TASK DESCRIPTION:
In the entries that follow, the line with "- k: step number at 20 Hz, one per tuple" opens the range and the line with "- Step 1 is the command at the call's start" closes it; repeat that range exactly, both lines included.

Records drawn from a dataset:
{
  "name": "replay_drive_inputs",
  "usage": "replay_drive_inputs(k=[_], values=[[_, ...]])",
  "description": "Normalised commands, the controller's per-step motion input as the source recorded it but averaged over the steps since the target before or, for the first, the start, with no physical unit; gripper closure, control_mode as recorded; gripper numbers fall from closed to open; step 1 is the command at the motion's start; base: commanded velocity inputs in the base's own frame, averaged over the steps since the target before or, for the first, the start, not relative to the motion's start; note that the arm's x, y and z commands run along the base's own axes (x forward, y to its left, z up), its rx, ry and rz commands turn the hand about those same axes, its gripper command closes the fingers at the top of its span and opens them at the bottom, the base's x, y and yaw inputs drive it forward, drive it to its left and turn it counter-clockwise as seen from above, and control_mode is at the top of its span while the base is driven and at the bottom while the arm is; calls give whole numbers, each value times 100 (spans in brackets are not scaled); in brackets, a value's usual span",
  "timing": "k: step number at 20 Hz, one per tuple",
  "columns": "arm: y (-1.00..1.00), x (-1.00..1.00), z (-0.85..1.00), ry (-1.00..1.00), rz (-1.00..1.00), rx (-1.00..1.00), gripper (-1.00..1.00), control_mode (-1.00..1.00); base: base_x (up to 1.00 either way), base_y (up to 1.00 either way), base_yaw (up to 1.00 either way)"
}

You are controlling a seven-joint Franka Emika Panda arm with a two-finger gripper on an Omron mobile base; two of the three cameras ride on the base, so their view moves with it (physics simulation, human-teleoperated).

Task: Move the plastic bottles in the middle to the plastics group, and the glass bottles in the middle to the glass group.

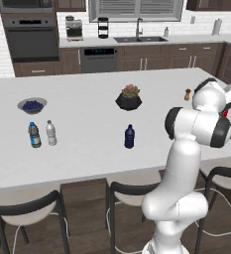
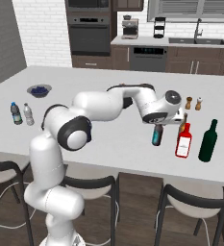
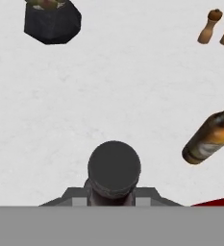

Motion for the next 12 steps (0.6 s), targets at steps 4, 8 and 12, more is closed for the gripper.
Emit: replay_drive_inputs(k=[4,8,12], values=[[-6,7,2,0,-3,0,100,-100,0,0,0],[0,10,0,0,-5,0,100,-100,0,0,0],[0,0,-1,0,-7,0,100,-100,0,0,0]])
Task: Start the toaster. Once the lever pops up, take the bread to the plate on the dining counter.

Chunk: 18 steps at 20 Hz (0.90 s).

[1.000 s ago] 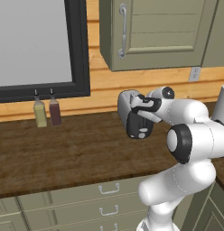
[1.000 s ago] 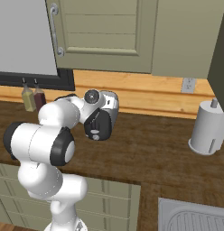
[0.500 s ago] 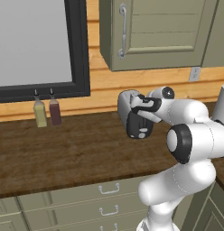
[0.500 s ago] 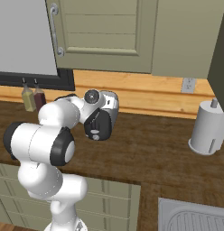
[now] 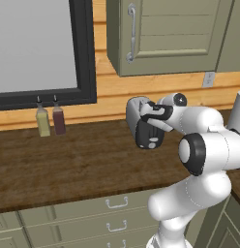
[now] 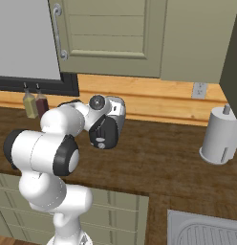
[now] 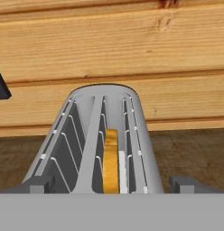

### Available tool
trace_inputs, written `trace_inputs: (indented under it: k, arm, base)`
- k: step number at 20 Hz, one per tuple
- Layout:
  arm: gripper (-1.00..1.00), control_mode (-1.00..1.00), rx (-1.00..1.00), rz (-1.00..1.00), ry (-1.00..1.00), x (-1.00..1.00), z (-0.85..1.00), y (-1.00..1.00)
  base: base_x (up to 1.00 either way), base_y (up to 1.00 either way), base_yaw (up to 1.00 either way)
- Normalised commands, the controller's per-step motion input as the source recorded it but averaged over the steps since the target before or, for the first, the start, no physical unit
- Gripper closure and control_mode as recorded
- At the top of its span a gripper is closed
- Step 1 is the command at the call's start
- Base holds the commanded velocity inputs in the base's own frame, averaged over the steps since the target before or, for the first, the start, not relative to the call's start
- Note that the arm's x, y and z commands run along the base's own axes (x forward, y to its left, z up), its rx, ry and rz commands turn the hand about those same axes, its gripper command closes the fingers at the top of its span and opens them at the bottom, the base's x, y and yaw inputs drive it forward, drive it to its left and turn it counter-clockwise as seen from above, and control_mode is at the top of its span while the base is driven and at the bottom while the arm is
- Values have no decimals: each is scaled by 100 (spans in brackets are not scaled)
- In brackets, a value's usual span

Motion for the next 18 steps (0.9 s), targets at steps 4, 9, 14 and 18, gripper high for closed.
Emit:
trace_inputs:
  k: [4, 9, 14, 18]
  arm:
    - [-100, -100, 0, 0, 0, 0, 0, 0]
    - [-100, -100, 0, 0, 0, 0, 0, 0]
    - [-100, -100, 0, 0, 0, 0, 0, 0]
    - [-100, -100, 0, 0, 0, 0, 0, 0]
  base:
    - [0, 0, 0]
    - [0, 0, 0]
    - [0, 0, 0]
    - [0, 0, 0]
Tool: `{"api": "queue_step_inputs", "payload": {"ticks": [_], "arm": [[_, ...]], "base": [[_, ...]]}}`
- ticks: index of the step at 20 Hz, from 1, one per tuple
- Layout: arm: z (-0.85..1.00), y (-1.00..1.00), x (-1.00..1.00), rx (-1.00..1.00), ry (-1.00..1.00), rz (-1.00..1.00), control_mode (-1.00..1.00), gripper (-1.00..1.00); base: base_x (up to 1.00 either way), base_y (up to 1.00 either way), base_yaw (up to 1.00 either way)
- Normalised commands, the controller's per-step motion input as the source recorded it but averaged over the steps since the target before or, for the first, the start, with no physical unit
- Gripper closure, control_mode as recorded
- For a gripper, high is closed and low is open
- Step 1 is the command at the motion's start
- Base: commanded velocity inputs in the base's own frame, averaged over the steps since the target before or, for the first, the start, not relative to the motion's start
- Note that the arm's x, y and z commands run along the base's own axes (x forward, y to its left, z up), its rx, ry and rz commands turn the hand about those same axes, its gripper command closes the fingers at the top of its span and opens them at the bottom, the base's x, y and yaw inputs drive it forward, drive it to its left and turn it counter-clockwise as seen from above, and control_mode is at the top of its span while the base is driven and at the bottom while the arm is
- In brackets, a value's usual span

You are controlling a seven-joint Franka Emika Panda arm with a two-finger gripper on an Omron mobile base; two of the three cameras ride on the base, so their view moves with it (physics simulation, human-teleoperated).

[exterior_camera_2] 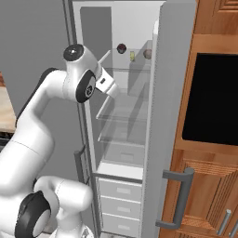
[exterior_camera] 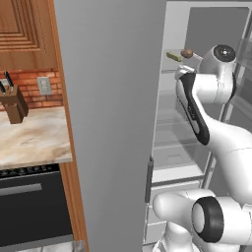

RESULT FOR THIS EXERCISE:
- k: step number at 20 Hz, one per tuple
- Layout:
  arm: gripper (-1.00..1.00), control_mode (-1.00..1.00), rx (-1.00..1.00), rz (-1.00..1.00), ry (-1.00..1.00), x (-1.00..1.00), z (-0.85..1.00), y (-1.00..1.00)
  base: base_x (up to 1.00 either way), base_y (up to 1.00 either way), base_yaw (up to 1.00 either way)
- Normalised commands, the controller's per-step motion input as the source recorded it but averaged over the steps since the target before or, for the first, the start, no physical unit
- Gripper closure and control_mode as recorded
- At the top of its span a gripper is closed
- Step 1 is the command at the call's start

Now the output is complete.